• [Try it]:
Your answer must repeat the full listing, line for line.

■ ■ ■ ■ ■ ■ ■

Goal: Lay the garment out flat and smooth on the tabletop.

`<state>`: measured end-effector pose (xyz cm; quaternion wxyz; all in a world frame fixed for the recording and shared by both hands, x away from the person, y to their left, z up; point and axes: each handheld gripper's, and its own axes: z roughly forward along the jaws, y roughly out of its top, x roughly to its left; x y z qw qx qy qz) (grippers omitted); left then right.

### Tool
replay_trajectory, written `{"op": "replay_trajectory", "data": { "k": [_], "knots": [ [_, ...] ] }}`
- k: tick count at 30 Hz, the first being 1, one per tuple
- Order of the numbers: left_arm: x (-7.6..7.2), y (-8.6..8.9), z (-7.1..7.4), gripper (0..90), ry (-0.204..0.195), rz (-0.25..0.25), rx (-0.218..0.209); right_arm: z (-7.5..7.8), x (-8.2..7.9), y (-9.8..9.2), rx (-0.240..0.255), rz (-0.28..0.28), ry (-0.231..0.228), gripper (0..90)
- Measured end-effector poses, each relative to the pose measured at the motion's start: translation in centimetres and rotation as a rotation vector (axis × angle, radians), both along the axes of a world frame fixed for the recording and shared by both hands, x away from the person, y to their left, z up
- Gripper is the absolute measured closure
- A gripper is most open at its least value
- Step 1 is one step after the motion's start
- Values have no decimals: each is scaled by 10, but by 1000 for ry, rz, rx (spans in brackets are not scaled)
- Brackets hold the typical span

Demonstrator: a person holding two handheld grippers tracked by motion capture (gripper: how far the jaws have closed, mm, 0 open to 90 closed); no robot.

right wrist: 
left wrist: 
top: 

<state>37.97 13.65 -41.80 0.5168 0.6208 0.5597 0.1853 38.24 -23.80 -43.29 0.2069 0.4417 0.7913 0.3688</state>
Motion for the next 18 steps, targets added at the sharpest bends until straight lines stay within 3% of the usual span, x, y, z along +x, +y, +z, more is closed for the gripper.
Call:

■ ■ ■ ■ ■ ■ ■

• [Expected answer]:
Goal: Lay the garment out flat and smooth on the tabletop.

`<state>`: measured end-effector pose (xyz cm; quaternion wxyz; all in a world frame fixed for the recording and shared by both hands, x away from the person, y to their left, z up; point and axes: each handheld gripper's, and its own axes: z roughly forward along the jaws, y roughly out of its top, x roughly to its left; x y z qw qx qy qz) (grippers omitted); left then right.

### Tool
replay_trajectory, written `{"op": "replay_trajectory", "data": { "k": [_], "knots": [ [_, ...] ] }}`
- k: tick count at 30 Hz, the first being 1, one per tuple
- Order of the numbers: left_arm: x (-7.6..7.2), y (-8.6..8.9), z (-7.1..7.4), gripper (0..90), ry (-0.204..0.195), rz (-0.25..0.25), rx (-0.218..0.209); right_arm: z (-7.5..7.8), x (-8.2..7.9), y (-9.8..9.2), rx (-0.240..0.255), rz (-0.28..0.28), ry (-0.231..0.228), gripper (0..90)
- Measured end-effector poses, each relative to the pose measured at the motion's start: translation in centimetres and rotation as a rotation vector (axis × angle, radians), both along the axes of a world frame fixed for the recording and shared by both hands, x away from the person, y to their left, z up
- Gripper is the absolute measured closure
- A gripper is most open at its least value
- Step 1 is one step after the motion's start
- Values have no decimals: each is scaled by 10, but by 1000 for ry, rz, rx (spans in brackets are not scaled)
- Brackets hold the typical span

Demonstrator: a person holding two handheld grippers tracked by motion capture (gripper: how far the jaws have closed, mm, 0 open to 90 closed); no robot.

right wrist: 
left wrist: 
top: 

<state>37.97 13.65 -41.80 0.5168 0.6208 0.5597 0.1853 38.24 -23.80 -43.29 0.2069 0.4417 0.7913 0.3688</state>
Motion for the next 18 steps, targets added at the sharpest bends until straight lines stay within 3% of the usual span, x, y, z along +x, +y, +z, more is closed for the gripper.
Call:

Thus the exercise is complete.